2. World’s Tallest Mammals

It is no surprise that giraffes are the world’s tallest mammals. They are well known for their long necks and legs. Adult giraffes can grow up to 5.5 meters (18 feet) tall! That is the height of nearly three adult males stacked on top of each other! Their legs alone can often be 6 feet long. Giraffes’ necks can grow up to 6 feet as well, weighing up to 600 pounds, which is nearly half of their body weight.

Baby giraffes are even born as tall as humans are as adults! They measure around six feet tall when born. This allows mothers to stand above their young as a protective measure against predators.

1. Spot Patterns are Unique, Social Markings, and Heat Regulating

Much like snowflakes and human fingerprints, no two giraffes have the same spot pattern. While each spot pattern is unique, it has been recently proven that giraffes do, in part, inherit their spot pattern from their mothers.
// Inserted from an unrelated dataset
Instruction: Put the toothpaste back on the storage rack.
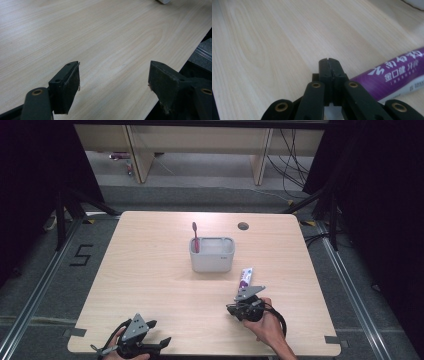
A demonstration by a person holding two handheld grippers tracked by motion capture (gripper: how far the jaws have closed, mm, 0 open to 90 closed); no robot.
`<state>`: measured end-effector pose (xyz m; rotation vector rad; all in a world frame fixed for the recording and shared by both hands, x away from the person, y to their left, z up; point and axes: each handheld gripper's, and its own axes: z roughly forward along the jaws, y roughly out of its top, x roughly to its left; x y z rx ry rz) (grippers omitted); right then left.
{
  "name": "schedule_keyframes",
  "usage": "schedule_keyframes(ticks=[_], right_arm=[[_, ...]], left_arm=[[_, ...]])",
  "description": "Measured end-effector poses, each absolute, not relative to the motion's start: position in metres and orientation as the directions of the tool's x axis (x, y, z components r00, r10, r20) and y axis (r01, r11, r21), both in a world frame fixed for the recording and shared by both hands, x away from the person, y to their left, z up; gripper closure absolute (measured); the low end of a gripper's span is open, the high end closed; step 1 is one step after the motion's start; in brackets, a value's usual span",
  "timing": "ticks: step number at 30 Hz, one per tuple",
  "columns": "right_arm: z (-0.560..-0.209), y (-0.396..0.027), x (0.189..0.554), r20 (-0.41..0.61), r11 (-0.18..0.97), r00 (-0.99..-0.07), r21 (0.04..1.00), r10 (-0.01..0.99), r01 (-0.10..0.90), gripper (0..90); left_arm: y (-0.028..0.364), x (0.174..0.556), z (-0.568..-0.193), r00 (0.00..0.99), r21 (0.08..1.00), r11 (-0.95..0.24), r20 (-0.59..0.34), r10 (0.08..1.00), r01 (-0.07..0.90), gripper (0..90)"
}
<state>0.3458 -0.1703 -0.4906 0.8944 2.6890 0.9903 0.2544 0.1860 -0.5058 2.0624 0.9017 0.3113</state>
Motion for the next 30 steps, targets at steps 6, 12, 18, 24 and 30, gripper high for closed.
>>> schedule_keyframes(ticks=[6, 12, 18, 24, 30], right_arm=[[-0.493, -0.185, 0.341, 0.082, 0.589, -0.800, 0.632, 0.595, 0.503, 89.7], [-0.493, -0.199, 0.339, 0.067, 0.588, -0.793, 0.634, 0.606, 0.502, 89.7], [-0.490, -0.213, 0.336, 0.090, 0.563, -0.771, 0.630, 0.630, 0.534, 89.7], [-0.489, -0.224, 0.336, 0.088, 0.540, -0.756, 0.646, 0.649, 0.539, 89.7], [-0.485, -0.233, 0.337, 0.107, 0.535, -0.745, 0.629, 0.659, 0.563, 89.7]], left_arm=[[0.185, 0.254, -0.506, 0.704, 0.787, -0.378, -0.098, 0.703, 0.487, 24.8], [0.186, 0.256, -0.506, 0.703, 0.778, -0.390, -0.092, 0.705, 0.493, 24.9], [0.183, 0.255, -0.507, 0.690, 0.794, -0.345, -0.126, 0.713, 0.501, 24.9], [0.182, 0.255, -0.507, 0.687, 0.795, -0.340, -0.129, 0.715, 0.502, 24.9], [0.183, 0.254, -0.507, 0.687, 0.794, -0.344, -0.125, 0.715, 0.502, 24.9]])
This allows mothers to recognize their offspring more easily and quickly in large groups, an especially helpful tool for mothers with strong protective natures, allowing them to identify their offspring and keep them from danger.

One large purpose of giraffe’s spots is to act as camouflage and protect them from predators. Their tan and brown spots allow them to blend in with the African savannah, and increase their chances of survival in the wild!

Young giraffes with larger, more irregularly shaped spots are 7.5% more likely to survive their first four months of life. In contrast, offspring with smaller, more uniformly shaped spots are more easily spotted by predators and have lower survival rates.

A less obvious purpose of giraffe’s spot patterns is through an intricated method of heat regulation. The African savannah is one of the most unforgivingly hot and dry locations on Earth, which means that animals need to adapt for survival there. Many animals roll around in the dirt or cover themselves in mud as protection from the heat, but giraffes’ long legs and necks hinder them from these popular activities used by their neighbors to cool down.

Each spot on giraffes is outlined by a large blood vessel, which connects to branches of smaller blood vessels throughout the center of each spot. The larger, outer vessel sends blood into the center of the spot, acting as a thermal window.

Giraffes are able to release body heat through each spot using this cooling method. With many of these spots on their body, giraffes are able to efficiently regulate their body heat and successfully live in an environment with such harsh sunlight, despite their large size.